To determine if someone needs a comprehensive, clinically-led assessment (i.e. Telephone triage could be used to determine if someone needs a comprehensive clinical assessment (i.e., those with unexplained falls and multiple and complex risk factors). The initial face-to–face assessment is required for both the clinical assessment as well as the first session of the falls prevention exercise program. This will result in a recommendation set of individualised interventions or exercise prescription. Face-to-face assessments should be done in accordance with infection prevention and control guidelines and use Personal Protective Equipment if necessary.
For women's health, tips for heart, mind, and body - https://www.mpolska24.pl/blog/for-womens-health-tips-for-heart-mind-and-body
If you want to avoid problems such as strokes and heart disease, there is an easy way.
Get more fruits and vegetables.
Whole grains are better than refined ones. Brown rice is better than white. Switch to whole-wheat pasta
Consider lean proteins such as poultry, fish and beans.
Reduce your intake of processed foods, sugar, salt, saturated fat, and other unhealthy food.
Flexibility is key to eating well, according to Joyce Meng, MD assistant professor at UConn Health's Pat and Jim Calhoun Cardiology Center. You can follow a strict diet plan if you prefer. It's okay if you don't like following a strict diet plan.

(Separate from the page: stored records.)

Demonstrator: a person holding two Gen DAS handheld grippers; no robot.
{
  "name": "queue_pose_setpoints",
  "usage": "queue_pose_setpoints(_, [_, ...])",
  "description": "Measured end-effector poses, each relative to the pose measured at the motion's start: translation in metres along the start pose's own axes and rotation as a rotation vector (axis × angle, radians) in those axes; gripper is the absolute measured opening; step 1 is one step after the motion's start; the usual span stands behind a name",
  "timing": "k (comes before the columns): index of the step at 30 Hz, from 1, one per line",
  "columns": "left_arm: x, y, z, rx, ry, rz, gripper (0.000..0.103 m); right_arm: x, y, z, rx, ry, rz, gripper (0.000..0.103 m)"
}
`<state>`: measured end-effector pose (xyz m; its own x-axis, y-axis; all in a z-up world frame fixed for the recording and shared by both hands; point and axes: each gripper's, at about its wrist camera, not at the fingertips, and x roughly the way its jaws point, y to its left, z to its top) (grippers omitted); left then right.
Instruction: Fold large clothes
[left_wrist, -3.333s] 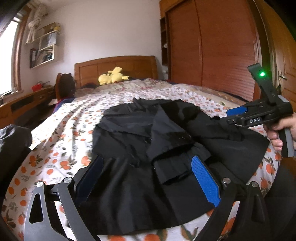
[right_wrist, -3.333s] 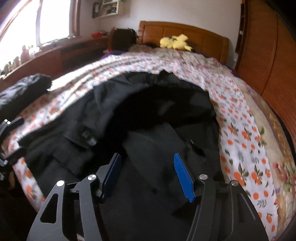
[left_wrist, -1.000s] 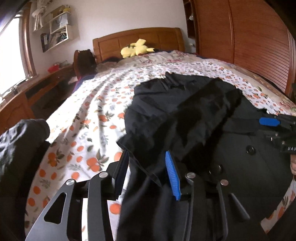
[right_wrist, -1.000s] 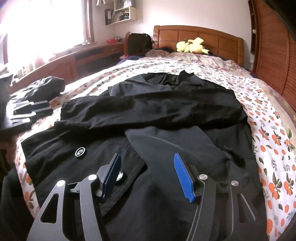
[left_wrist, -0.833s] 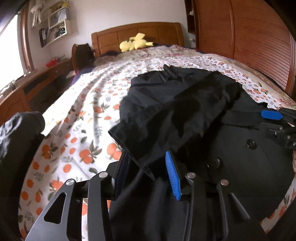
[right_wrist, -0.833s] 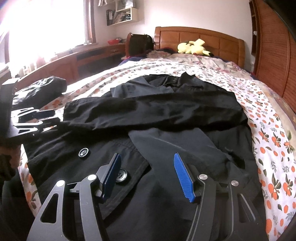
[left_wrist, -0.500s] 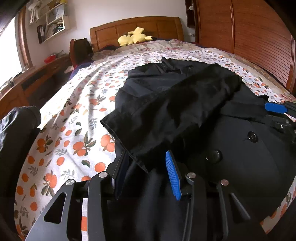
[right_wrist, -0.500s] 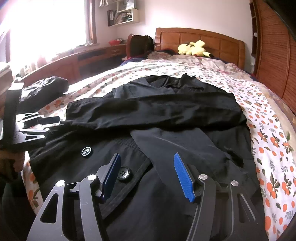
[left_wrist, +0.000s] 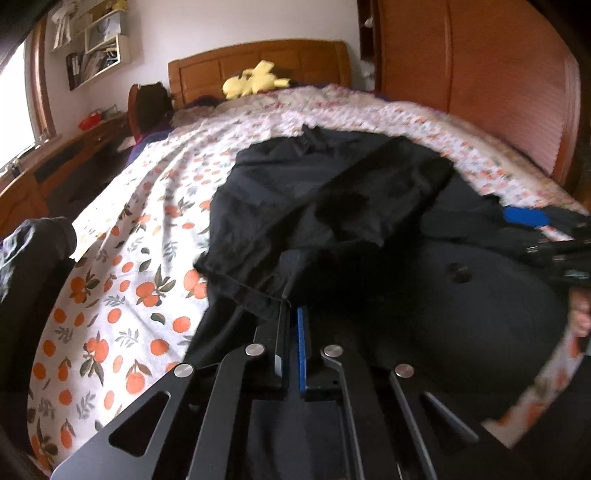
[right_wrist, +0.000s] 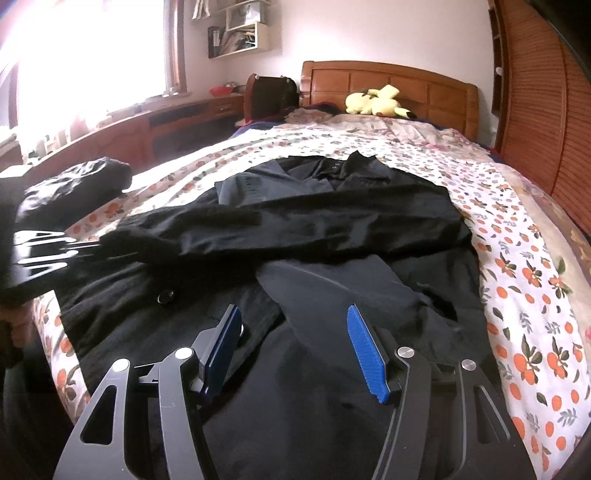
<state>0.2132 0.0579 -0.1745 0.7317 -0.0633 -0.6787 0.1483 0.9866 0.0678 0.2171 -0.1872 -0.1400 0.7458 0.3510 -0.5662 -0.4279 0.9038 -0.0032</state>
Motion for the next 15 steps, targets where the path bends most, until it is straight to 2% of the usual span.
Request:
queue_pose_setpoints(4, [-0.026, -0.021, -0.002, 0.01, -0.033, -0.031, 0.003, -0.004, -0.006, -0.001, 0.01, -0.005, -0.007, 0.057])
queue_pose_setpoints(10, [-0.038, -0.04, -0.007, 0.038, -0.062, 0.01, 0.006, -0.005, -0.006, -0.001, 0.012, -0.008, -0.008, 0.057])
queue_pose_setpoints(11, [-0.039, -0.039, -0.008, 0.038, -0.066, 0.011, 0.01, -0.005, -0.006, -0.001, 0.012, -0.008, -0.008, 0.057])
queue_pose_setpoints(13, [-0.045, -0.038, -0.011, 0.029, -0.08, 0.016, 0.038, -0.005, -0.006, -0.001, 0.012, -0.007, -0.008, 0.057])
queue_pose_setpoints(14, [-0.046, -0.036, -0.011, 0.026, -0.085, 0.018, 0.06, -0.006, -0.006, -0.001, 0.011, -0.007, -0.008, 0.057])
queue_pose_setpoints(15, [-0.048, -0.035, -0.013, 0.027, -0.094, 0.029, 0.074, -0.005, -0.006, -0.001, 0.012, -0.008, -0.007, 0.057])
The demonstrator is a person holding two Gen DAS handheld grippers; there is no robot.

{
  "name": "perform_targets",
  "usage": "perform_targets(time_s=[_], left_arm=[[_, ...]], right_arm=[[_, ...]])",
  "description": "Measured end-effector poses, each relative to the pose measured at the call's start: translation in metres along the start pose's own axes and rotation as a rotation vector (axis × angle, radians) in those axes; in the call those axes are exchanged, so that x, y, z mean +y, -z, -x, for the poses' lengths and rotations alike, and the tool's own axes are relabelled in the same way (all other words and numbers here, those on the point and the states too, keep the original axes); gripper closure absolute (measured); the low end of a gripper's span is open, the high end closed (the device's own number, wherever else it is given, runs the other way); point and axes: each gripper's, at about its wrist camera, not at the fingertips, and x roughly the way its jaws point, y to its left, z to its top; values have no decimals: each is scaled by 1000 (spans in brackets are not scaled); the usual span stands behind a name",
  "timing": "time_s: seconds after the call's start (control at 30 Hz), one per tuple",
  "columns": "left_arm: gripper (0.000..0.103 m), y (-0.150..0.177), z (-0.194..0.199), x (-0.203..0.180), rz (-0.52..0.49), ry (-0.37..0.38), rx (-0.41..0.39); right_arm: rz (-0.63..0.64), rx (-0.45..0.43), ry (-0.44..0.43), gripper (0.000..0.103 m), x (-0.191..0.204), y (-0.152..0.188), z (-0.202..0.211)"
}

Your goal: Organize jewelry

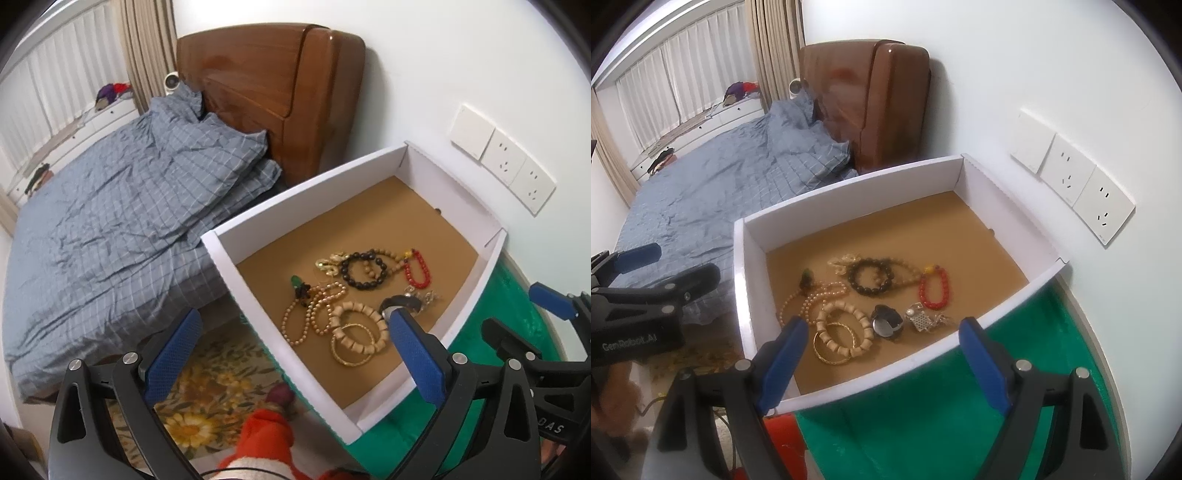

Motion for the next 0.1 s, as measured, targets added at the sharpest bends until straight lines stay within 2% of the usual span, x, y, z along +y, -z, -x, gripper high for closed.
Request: perform_targets(time_s=[0.1], left_arm=[[1,1,3,-5,-26,-12,-22]], right_arm=[[-5,1,-5,18,-1,1,-1]])
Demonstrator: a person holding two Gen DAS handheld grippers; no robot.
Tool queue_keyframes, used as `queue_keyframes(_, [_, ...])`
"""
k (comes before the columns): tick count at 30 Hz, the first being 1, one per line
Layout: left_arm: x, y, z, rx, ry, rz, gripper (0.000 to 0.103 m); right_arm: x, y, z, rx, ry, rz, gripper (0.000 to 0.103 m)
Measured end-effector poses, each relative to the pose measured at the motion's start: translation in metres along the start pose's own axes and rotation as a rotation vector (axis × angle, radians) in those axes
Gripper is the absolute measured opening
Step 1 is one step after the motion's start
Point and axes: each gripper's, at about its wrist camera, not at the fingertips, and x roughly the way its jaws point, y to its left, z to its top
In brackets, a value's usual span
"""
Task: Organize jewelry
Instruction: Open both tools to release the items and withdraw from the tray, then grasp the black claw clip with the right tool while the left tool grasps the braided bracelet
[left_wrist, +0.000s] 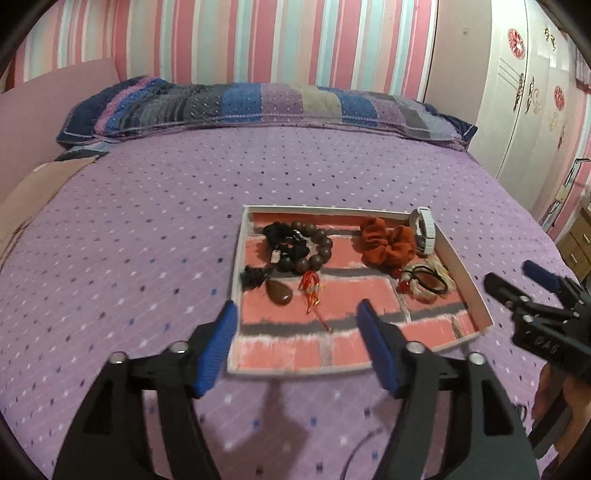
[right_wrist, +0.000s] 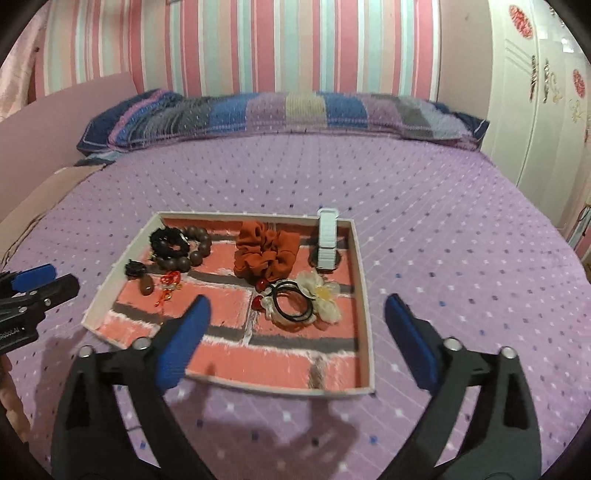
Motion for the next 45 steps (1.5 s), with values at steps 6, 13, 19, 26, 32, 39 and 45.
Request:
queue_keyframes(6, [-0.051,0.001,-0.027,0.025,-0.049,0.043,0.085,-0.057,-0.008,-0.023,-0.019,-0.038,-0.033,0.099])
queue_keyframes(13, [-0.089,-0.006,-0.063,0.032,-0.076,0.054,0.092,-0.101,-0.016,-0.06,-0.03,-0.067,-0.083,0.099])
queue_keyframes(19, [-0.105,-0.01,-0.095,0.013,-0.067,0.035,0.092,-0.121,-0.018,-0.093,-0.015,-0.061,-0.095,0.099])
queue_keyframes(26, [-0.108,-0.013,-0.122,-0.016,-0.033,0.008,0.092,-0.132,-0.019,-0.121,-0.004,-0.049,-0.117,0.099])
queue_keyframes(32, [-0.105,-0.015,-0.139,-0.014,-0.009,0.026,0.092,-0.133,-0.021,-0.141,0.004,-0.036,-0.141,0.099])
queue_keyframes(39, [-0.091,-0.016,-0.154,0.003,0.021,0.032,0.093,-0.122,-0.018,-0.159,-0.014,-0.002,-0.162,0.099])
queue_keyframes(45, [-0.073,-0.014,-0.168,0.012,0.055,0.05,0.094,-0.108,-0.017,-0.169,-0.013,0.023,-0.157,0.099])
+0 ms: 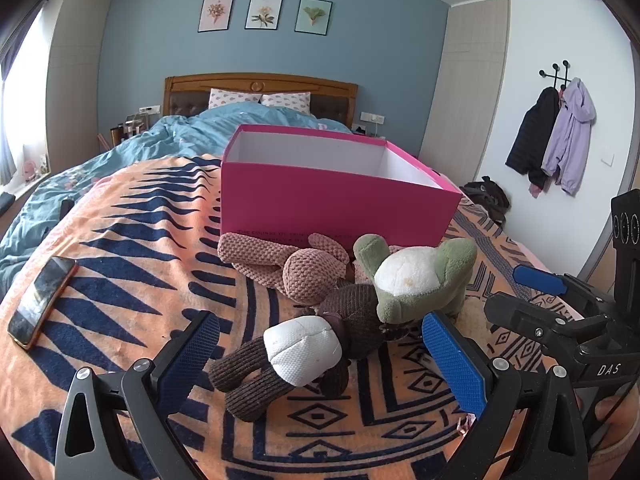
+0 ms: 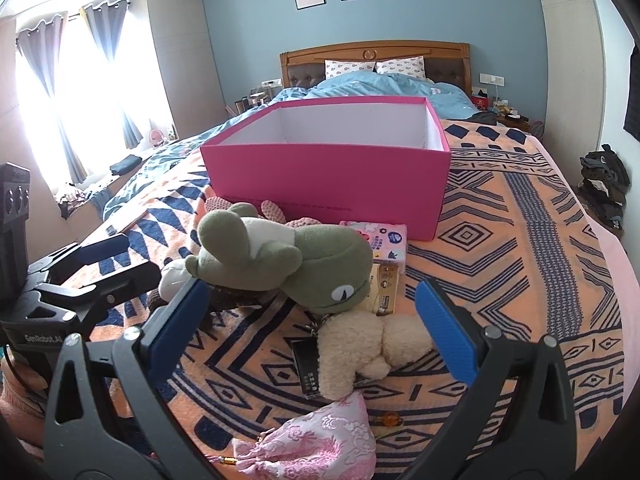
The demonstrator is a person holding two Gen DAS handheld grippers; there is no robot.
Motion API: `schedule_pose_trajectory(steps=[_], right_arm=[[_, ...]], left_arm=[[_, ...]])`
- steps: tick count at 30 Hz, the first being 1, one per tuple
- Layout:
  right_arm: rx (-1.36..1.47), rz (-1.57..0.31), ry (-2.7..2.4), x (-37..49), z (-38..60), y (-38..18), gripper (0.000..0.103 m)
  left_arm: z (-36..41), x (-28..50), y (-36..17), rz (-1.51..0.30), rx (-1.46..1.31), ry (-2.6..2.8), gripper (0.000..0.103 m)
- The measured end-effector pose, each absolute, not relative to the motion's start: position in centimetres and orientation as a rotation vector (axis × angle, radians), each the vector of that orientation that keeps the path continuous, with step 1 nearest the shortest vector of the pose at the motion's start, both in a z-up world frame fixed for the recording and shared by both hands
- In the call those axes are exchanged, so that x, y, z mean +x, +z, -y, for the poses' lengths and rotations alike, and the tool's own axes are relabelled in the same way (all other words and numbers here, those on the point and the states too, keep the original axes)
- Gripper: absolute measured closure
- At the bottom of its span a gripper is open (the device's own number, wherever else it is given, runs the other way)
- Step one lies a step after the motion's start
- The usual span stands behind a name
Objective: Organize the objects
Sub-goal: 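Move the right gripper toward the green plush toy beside the magenta box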
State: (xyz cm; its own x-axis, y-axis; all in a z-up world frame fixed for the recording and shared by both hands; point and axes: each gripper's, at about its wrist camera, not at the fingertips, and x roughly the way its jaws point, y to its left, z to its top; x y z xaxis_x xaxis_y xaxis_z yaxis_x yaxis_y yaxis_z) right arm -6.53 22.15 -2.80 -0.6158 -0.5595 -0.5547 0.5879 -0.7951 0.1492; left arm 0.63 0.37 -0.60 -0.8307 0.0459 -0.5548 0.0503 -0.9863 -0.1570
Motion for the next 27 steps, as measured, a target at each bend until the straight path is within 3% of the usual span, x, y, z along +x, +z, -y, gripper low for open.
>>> schedule_pose_trajectory(steps=[27], right_arm=[[0.825, -0.048, -2.270, -9.6, -21.8, -3.6, 0.000]], left_arm=[[-2.4, -1.8, -0.9, -0.205, 1.039, -3.101, 0.002]])
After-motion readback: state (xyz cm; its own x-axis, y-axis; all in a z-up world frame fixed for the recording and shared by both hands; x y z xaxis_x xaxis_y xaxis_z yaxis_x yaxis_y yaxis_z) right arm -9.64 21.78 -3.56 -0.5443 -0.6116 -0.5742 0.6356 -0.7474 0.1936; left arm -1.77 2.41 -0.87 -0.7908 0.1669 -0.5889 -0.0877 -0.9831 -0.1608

Tricia Montgomery (52), founder of K9 Fit Club knows firsthand the benefits of a healthy diet and lifestyle. Her favorite things are eating healthy food and making small, frequent meals. She says, "I don’t deny myself anything." "I still enjoy dessert, key lime pie, yum!" -- I love frozen gummy bears and moderation is the key.
Get regular checkups. Your doctor will keep track of your medical history so that you can stay healthy. If you are at high risk of osteoporosis (a condition that weakens bones), your doctor may recommend more vitamin D and calcium.
You may be recommended by your doctor to have screening tests done to monitor your health and detect conditions before they become serious.
Be open to communication. Meng said, "If you have any questions, ask your doctor." "Ensure you are satisfied with the information." Talk to your doctor if you have concerns about any medication or procedure.
It can be very detrimental to your health. It is impossible to avoid it all, but there are ways you can reduce the effects. Do not take on too many responsibilities. Set limits for yourself and others. It is okay to say no.
To relieve stress, try:
Talking to a friend or family member.
Develop healthy habits
You can prevent problems from coming your way tomorrow if you make the right decisions today.
Brush your teeth twice daily and floss each day.
Limit your alcohol. Limit your alcohol intake to 1 drink per day.
Take your medication exactly as prescribed by your doctor.
Get better sleep. Try to sleep for at least 8 hours. Talk to your doctor if you are having trouble sleeping.
Keep out of direct sunlight between 10 a.m. and 3 p.m.
Wear your seatbelt.
Meng suggests that you take time each day to invest in your own health.
Montgomery was able to see the benefits. Montgomery says that she has overcome health issues, is happy, and has a positive outlook. She says that her life has been forever transformed.